Report back every line below that carries the word "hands".

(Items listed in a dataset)
--- START ---
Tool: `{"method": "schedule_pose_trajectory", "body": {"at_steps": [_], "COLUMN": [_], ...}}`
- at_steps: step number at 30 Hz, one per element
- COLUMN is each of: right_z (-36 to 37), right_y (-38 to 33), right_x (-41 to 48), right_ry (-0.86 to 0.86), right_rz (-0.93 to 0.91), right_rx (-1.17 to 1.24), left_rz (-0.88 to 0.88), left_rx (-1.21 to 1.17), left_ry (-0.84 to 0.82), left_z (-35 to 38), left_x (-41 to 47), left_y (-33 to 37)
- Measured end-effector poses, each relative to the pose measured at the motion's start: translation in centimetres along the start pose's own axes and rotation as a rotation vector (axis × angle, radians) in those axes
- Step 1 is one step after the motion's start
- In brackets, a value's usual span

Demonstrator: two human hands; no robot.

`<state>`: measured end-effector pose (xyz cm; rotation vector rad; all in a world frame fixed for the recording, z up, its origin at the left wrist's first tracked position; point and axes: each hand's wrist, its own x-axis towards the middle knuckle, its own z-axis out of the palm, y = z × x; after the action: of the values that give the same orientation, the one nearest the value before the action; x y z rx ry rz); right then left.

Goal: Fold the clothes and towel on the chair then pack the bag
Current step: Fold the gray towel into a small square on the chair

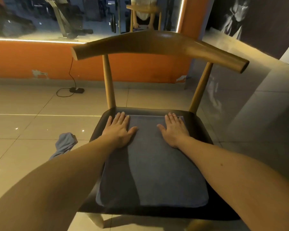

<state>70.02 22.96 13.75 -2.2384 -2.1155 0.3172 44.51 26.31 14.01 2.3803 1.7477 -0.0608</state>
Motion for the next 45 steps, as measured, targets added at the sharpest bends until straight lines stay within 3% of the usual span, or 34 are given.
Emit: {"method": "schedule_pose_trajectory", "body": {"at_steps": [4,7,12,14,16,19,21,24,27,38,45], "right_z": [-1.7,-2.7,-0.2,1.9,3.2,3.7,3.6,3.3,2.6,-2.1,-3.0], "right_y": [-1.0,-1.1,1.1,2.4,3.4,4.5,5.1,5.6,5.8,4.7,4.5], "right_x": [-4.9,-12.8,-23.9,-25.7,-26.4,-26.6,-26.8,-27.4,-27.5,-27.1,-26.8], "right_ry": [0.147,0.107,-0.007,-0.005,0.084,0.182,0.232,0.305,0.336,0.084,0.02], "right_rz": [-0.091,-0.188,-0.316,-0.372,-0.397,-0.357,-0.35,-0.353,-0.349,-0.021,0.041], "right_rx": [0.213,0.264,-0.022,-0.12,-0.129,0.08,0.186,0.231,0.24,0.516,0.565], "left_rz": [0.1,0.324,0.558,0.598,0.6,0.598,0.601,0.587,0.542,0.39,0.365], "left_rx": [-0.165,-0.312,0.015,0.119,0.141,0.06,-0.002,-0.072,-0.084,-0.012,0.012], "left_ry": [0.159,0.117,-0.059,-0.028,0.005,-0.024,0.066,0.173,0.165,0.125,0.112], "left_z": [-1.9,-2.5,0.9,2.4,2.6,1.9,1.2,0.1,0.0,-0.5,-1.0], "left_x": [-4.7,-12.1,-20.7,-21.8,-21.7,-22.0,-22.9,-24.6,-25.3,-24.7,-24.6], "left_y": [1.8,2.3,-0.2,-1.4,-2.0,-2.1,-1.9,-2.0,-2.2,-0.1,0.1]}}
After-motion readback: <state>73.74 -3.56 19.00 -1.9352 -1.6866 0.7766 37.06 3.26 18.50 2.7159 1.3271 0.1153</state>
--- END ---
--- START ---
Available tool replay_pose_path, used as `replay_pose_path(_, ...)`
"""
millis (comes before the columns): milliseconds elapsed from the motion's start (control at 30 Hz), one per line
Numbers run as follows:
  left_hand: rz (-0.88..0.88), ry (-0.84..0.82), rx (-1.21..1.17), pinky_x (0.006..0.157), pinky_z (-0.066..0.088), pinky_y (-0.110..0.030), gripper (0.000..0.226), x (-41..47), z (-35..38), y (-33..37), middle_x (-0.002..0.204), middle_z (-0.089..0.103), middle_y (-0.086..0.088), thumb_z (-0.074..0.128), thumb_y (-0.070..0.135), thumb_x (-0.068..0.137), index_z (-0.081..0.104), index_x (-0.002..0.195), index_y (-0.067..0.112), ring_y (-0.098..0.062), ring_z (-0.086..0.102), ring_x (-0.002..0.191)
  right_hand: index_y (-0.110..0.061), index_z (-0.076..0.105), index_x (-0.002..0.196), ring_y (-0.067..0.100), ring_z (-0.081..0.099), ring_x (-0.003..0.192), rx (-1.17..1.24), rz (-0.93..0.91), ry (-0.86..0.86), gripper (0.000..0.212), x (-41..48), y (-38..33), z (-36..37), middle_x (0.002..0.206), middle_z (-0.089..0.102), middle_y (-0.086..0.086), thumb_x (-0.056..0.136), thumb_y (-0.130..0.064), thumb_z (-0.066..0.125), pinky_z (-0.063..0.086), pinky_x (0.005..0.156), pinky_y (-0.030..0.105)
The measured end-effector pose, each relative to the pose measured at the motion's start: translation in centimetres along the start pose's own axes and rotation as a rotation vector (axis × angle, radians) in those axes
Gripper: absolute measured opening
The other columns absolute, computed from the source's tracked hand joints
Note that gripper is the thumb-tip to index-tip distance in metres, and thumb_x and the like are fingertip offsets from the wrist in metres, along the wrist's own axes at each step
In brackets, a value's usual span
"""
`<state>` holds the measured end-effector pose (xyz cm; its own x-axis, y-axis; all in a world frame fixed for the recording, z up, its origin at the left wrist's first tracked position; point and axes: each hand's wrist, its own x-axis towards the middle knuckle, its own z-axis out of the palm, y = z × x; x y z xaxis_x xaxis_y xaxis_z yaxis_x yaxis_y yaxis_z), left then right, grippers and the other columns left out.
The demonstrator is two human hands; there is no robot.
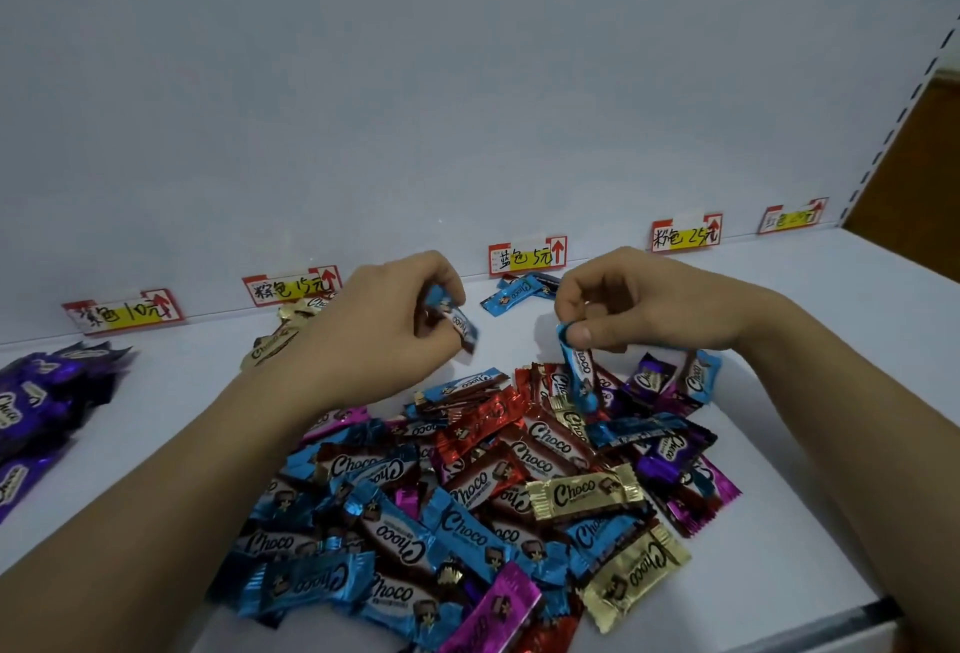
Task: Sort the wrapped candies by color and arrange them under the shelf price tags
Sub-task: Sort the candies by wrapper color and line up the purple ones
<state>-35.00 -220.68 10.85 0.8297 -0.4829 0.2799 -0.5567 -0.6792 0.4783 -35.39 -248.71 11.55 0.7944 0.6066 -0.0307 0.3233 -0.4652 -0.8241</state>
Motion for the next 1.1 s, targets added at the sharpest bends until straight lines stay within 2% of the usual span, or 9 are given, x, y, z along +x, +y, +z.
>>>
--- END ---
**ANSWER FOR THIS EXERCISE:**
Demonstrator: two human hands; no robot.
The demonstrator is two human hands; there is no robot.

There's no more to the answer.